Aim of the task —
Return exactly the span of lines that opens with the line containing "Would you mind identifying the purple" and closes with the last line of the data, inclusive.
+++++
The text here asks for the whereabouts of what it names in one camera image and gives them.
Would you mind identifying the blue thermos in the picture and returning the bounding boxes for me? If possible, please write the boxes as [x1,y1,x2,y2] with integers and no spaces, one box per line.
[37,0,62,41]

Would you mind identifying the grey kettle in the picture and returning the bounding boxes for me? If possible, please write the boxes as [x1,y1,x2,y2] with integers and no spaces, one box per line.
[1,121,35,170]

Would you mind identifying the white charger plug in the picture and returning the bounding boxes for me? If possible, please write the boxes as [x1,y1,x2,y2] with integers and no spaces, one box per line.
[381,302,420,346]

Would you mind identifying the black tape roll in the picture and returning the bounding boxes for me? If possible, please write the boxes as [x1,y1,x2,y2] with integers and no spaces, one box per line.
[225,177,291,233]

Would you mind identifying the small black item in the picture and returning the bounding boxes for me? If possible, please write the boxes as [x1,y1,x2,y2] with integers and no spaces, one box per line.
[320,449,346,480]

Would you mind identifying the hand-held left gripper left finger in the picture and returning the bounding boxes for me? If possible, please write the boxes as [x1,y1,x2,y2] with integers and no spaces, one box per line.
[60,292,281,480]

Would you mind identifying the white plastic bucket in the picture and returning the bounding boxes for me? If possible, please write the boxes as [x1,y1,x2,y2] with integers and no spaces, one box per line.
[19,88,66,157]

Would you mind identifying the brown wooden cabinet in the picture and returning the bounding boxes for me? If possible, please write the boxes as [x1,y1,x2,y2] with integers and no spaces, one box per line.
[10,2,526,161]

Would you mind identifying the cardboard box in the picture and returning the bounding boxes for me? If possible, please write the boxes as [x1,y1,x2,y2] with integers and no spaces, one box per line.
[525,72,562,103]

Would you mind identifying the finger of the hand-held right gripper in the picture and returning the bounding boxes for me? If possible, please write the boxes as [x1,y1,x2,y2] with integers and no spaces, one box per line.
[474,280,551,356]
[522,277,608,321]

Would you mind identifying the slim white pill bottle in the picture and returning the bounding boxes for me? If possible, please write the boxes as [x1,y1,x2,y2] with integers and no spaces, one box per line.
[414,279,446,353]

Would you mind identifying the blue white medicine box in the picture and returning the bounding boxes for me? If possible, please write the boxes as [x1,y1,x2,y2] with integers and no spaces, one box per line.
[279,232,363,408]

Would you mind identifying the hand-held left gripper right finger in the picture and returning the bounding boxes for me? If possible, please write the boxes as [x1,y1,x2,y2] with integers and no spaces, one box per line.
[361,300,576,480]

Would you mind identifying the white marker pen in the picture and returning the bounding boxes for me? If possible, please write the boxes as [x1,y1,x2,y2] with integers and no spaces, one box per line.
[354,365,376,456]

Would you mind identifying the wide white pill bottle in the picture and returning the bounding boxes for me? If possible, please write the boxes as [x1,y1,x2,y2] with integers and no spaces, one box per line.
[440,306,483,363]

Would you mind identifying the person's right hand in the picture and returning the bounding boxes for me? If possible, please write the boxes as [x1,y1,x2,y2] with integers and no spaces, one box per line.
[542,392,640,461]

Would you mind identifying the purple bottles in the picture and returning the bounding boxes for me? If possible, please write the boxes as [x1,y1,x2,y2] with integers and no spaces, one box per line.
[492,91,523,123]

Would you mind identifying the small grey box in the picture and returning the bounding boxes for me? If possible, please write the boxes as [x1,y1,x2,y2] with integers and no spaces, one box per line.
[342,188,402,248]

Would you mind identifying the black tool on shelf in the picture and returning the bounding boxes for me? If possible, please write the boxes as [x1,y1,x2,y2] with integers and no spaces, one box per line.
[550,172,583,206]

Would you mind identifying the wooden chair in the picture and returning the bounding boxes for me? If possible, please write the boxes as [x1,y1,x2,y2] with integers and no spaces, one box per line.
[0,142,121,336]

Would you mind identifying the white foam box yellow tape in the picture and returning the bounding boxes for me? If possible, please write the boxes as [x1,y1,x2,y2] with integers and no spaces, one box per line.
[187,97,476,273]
+++++
Final answer —
Would you mind identifying the purple bottles in the picture and returning the bounding boxes for me? If possible, please write the boxes as [x1,y1,x2,y2] with integers and no spaces, one box per line.
[492,91,523,123]

Would you mind identifying the small grey box in the picture and returning the bounding boxes for me? If possible, please write the boxes as [x1,y1,x2,y2] with integers and no spaces, one box per line.
[342,188,402,248]

Would you mind identifying the black tool on shelf in the picture and returning the bounding boxes for me? If possible, please write the boxes as [x1,y1,x2,y2] with integers and no spaces, one box per line.
[550,172,583,206]

Would you mind identifying the wooden chair in the picture and returning the bounding boxes for me? If possible, please write the boxes as [x1,y1,x2,y2] with integers and no spaces, one box per line.
[0,142,121,336]

Would you mind identifying the white foam box yellow tape in the picture and returning the bounding boxes for me? If possible, please write the boxes as [x1,y1,x2,y2] with integers and no spaces, one box per line.
[187,97,476,273]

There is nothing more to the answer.